Des résultats encourageants
« Pour la première fois, nous apportons la preuve que les PEC-01 [les cellules endodermiques pancréatiques] dérivées de cellules souches peuvent se transformer en cellules β matures sensibles au glucose et productrices d’insuline chez des patients atteints de diabète de type 1 », déclare dans la revue Cell Stem Cell Timothy Kieffer, co-auteur de l’étude.
Les cellules endodermiques pancréatiques sont devenues des cellules insulino-sécrétrices dans les 26 semaines suivant leur implantation sous-cutanée (au niveau des côtes). Au cours de l’année de suivi, les chercheurs ont mis en évidence l’expression de l’insuline dans 63% des dispositifs explantés chez les sujets de l’essai, lesquels ont vu leurs besoins en insuline réduits de 20%.
Les deux rapports ont montré que les greffons étaient vascularisés et que les cellules du dispositif pouvaient survivre jusqu’à 59 semaines après l’implantation. Par ailleurs, les analyses des greffons ont révélé la présence des principaux types de cellules d’îlots, y compris les cellules β.
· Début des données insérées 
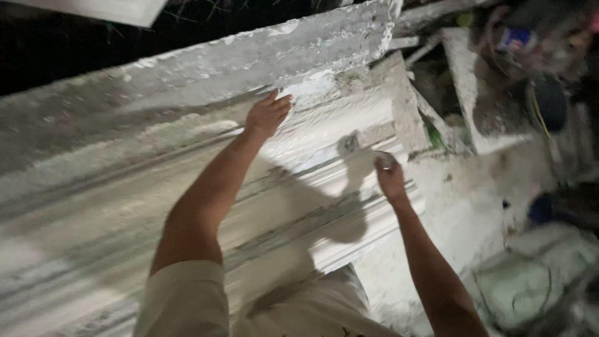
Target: The person applies plaster slurry by hand onto the grooves of long decorative cornice molds, washes plaster off their hands and arms at a water tap, dips and arranges bundles of white fiberglass strands into a bucket of slurry, wipes the mold edges with a cloth, and presses and smooths fresh plaster along the molded profiles.
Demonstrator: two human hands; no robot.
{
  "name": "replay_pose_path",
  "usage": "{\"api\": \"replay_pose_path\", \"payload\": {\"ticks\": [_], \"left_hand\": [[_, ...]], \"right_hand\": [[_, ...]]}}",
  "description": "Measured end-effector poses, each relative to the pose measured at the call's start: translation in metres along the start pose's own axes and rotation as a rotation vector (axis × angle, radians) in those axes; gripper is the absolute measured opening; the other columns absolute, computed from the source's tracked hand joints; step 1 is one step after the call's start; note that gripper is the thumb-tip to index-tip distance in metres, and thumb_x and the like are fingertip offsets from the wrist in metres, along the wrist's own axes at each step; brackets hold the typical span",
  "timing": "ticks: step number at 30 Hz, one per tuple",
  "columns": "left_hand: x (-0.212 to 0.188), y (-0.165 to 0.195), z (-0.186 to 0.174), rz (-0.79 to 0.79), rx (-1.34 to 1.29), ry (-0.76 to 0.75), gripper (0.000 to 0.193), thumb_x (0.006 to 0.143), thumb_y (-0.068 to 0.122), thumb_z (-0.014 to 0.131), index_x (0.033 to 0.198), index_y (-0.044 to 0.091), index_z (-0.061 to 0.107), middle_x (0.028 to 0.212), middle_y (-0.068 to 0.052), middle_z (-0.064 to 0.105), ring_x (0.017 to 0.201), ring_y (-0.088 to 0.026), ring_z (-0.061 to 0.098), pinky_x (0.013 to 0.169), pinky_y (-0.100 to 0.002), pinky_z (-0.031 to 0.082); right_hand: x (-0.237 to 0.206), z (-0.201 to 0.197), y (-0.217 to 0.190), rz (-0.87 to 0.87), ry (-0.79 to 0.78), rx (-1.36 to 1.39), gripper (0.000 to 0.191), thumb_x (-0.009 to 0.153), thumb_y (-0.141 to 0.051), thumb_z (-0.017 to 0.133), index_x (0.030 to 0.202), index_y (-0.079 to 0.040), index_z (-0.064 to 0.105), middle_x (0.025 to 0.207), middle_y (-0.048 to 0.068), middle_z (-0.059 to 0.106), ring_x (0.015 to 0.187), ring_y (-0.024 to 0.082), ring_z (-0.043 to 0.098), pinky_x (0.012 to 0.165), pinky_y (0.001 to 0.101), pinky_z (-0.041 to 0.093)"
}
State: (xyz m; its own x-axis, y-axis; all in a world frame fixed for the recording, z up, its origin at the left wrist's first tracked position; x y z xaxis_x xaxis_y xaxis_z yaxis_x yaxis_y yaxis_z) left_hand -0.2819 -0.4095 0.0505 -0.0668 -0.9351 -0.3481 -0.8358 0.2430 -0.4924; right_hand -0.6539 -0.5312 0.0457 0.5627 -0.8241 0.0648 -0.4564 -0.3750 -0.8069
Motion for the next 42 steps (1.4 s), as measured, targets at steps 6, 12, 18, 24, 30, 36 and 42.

« Une étape décisive a été franchie », déclare Eelco de Koning, professeur de diabétologie au Centre médical universitaire de Leiden dans la revue de publication Cell Stem Cell. « La possibilité d’un approvisionnement illimité en cellules productrices d’insuline donne de l’espoir aux personnes atteintes de diabète de type 1, malgré l’absence d’effets cliniques pertinents ».
Effets indésirables graves : de nombreuses questions en suspens
À noter que deux patients ont présenté des effets indésirables graves associés à l’utilisation d’agents immunosuppresseurs. L’adjonction à vie de ces médicaments est donc un obstacle majeur à une mise en œuvre plus large de ces types de thérapies de remplacement cellulaire. De plus, il n’y avait pas de groupe témoin et les interventions n’étaient pas réalisées en aveugle, ce qui limite les conclusions.
De nombreuses questions restent en suspens. Par exemple, on ignore si l’efficacité et la sécurité des cellules peuvent être maintenues dans le temps, et s’il est possible d’éliminer la nécessité d’un traitement immunosuppresseur. Les chercheurs doivent aussi déterminer le stade de différenciation auquel les cellules sont les plus optimales pour la transplantation, ainsi que le meilleur site de transplantation. De même pour la dose de cellules endodermiques pancréatiques nécessaire pour obtenir des avantages cliniquement pertinents pour les patients.